INSTRUCTIONS TO FOLLOW —
Give again, word for word, every line below from the one that has "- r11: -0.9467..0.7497" through the one that has "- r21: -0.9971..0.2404", both included, and no others.

====

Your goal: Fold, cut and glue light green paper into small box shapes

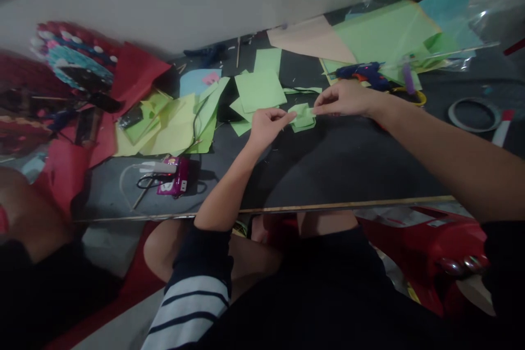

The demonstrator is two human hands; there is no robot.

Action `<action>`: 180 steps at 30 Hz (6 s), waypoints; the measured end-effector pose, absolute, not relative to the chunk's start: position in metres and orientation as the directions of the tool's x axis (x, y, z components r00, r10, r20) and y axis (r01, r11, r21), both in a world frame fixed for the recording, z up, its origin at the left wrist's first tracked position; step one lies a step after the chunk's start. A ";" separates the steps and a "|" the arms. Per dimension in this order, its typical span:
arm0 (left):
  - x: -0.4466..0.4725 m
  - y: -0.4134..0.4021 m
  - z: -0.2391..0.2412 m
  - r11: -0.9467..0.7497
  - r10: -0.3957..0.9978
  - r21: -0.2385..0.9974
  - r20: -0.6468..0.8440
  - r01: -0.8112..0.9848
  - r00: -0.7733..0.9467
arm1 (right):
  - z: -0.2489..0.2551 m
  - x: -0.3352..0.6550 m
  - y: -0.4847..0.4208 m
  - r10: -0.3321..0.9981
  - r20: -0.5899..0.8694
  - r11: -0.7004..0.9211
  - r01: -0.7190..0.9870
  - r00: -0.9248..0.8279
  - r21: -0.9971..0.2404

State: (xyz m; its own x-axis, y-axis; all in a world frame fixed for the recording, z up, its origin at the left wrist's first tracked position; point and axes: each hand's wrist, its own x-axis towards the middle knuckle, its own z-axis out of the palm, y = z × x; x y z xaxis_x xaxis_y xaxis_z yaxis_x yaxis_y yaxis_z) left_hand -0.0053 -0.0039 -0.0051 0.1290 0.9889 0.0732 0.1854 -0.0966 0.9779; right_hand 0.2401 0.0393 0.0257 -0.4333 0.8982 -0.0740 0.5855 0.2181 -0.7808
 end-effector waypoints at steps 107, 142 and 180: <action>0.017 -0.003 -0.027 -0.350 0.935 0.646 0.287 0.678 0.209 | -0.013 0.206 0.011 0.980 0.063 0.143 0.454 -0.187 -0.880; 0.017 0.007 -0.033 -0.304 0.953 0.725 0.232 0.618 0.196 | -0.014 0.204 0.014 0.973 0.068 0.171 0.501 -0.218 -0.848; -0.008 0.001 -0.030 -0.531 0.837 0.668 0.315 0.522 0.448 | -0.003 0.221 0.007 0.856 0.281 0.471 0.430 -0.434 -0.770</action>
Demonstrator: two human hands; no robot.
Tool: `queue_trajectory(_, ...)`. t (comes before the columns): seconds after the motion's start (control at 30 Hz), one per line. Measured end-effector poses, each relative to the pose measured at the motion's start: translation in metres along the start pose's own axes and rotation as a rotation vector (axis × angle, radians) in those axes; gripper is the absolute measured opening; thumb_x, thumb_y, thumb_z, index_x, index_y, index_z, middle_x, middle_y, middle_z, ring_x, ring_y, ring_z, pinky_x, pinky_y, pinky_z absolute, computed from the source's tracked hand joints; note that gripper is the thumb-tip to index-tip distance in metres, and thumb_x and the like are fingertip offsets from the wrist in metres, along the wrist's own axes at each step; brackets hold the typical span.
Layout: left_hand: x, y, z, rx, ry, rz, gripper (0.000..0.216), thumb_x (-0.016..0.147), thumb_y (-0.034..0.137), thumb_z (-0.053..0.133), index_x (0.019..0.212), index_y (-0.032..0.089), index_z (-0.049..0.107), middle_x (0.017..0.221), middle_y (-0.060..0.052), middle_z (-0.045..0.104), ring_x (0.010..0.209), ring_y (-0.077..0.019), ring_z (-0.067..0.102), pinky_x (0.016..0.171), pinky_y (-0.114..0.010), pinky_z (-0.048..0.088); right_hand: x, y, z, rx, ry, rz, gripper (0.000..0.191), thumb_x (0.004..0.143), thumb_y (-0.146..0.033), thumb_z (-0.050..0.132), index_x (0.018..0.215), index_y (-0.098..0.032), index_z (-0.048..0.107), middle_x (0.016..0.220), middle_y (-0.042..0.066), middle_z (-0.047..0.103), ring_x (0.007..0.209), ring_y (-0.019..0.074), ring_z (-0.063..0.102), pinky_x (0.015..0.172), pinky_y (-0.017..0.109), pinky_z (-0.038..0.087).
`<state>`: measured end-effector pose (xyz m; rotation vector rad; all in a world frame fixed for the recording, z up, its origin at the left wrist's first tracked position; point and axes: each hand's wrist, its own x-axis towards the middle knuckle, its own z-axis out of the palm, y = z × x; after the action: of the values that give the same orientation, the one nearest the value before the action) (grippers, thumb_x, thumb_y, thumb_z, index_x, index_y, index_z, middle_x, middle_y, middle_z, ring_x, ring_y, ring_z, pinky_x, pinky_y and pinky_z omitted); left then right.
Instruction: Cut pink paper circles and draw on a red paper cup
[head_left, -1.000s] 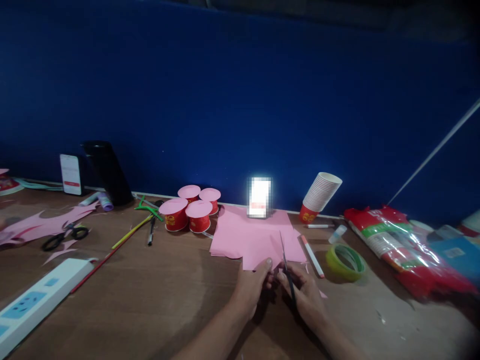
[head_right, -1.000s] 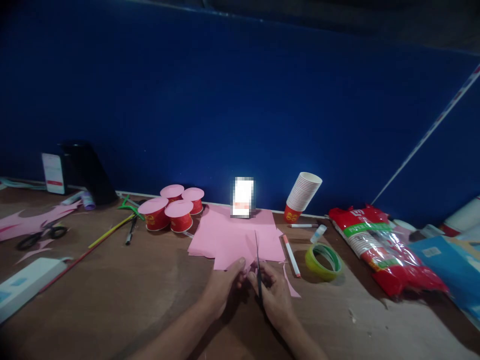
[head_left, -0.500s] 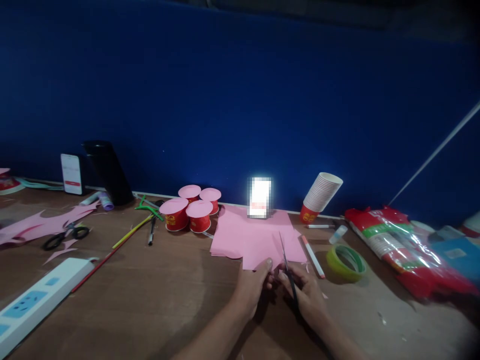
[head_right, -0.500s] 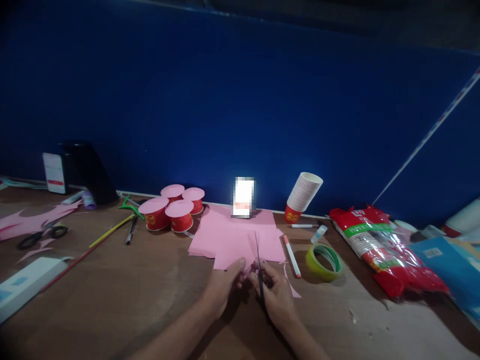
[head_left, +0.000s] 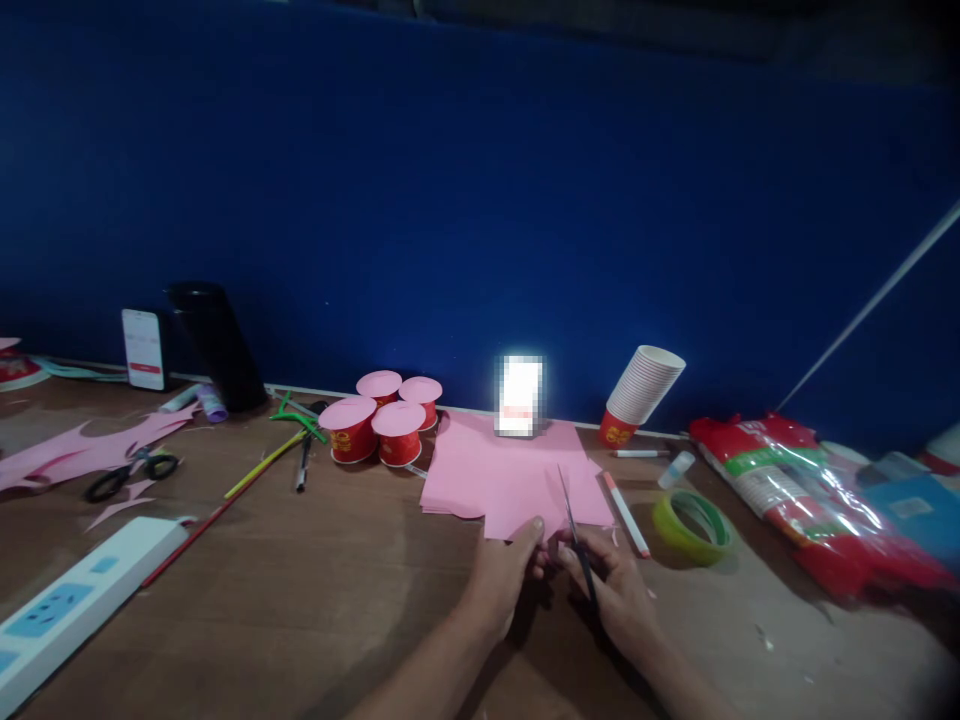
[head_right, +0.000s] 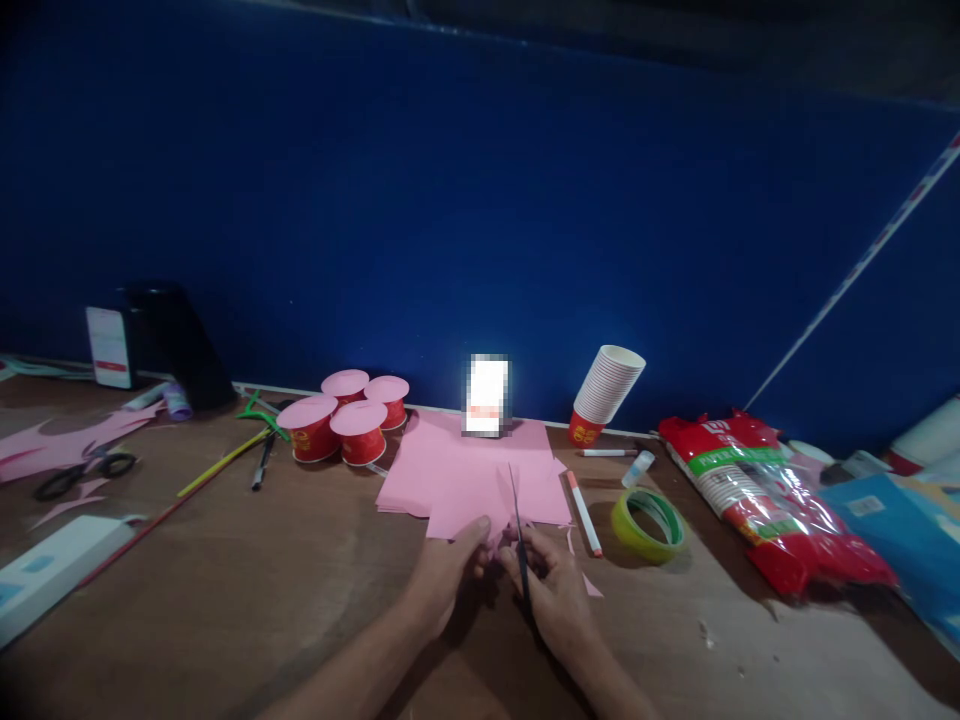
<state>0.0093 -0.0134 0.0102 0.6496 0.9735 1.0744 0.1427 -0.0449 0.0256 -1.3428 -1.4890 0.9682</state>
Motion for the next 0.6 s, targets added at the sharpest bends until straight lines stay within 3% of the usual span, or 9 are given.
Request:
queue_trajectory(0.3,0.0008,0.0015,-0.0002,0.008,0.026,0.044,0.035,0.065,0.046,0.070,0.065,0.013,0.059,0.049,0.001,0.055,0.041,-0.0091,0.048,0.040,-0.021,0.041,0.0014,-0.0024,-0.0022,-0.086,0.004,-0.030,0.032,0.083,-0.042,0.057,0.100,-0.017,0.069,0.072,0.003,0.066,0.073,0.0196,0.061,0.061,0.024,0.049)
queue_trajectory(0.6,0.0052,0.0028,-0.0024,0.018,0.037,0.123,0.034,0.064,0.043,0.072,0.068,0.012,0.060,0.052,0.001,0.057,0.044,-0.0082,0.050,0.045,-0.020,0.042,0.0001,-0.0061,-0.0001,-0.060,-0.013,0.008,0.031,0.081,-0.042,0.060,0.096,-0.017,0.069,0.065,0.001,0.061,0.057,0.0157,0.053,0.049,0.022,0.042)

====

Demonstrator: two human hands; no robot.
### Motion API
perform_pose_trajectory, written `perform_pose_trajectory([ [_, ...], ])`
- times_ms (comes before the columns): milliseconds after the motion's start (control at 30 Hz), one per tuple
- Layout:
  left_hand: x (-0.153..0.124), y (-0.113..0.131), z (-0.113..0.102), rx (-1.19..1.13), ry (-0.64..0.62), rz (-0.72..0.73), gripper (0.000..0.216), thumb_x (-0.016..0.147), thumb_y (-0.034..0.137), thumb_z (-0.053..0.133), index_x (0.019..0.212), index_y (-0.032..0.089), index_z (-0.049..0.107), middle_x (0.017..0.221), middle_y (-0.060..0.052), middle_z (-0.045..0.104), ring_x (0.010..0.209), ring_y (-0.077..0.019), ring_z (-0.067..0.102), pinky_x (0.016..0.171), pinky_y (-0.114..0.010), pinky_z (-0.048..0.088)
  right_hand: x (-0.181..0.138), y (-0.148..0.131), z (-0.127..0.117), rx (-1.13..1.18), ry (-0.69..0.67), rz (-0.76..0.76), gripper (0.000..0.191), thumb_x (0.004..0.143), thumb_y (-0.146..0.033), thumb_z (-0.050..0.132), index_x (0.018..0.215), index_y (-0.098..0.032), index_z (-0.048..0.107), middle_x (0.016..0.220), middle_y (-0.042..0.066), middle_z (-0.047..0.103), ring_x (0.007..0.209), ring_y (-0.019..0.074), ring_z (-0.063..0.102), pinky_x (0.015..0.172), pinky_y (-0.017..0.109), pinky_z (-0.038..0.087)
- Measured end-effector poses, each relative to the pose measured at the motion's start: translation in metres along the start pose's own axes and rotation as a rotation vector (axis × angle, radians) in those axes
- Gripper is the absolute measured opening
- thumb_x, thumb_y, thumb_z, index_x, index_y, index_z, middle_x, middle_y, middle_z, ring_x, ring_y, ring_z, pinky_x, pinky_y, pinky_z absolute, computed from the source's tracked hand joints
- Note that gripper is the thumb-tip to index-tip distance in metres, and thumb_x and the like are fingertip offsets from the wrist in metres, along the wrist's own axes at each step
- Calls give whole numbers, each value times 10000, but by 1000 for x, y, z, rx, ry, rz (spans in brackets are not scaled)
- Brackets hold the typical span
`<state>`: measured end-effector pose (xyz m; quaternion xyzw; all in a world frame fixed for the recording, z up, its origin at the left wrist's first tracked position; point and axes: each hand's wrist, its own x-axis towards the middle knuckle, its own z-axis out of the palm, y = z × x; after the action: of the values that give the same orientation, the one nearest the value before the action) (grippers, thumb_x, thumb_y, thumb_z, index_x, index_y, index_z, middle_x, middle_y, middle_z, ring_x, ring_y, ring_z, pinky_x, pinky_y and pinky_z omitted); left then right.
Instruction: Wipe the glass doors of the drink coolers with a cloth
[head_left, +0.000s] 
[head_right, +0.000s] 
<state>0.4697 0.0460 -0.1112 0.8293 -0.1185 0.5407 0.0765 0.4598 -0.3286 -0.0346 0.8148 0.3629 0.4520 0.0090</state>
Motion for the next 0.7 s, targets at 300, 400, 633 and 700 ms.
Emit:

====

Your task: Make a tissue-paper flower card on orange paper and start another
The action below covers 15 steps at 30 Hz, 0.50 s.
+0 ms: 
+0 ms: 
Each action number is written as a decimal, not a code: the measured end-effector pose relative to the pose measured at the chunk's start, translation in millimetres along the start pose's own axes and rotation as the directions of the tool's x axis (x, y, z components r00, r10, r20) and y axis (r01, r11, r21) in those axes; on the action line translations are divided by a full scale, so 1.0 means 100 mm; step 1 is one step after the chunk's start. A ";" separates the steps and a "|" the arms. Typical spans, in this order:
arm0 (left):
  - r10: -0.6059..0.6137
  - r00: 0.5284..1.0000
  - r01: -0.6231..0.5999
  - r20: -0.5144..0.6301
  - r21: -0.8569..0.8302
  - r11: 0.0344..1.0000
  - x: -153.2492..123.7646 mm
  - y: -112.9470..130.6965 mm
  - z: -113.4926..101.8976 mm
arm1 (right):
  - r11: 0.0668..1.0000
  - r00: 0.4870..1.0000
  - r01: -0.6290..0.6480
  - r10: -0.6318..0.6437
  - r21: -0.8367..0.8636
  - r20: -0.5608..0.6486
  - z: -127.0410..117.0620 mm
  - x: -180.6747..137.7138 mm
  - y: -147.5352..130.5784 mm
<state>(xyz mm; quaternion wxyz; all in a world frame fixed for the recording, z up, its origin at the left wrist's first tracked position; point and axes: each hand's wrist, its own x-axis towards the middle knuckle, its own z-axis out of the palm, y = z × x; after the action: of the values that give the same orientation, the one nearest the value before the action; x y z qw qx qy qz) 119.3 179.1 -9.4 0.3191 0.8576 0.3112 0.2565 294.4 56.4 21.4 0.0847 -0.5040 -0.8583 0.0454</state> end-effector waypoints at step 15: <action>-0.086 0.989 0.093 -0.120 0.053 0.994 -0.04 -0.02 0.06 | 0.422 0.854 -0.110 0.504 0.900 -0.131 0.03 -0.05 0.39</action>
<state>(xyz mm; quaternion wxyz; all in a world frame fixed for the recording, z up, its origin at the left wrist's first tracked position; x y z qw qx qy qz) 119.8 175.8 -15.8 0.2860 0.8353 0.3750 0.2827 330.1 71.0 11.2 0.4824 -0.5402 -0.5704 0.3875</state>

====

ANSWER TO THIS PROBLEM —
  - r11: -0.9467..0.7497
  - r10: -0.3957..0.9978
  - r21: -0.2385..0.9974
  - r20: -0.6468..0.8440
  - r01: -0.8112..0.9848
  - r00: -0.7733..0.9467
arm1 (right):
  - z: -0.2489..0.2551 m
  - x: -0.3352..0.6550 m
  - y: -0.4847..0.4208 m
  - r10: -0.3321..0.9981
  - r20: -0.5899..0.8694
  - r11: -0.7004..0.9211
  - r01: -0.7190..0.9870
  - r00: -0.9248..0.8279
  - r21: -0.9971..0.2404

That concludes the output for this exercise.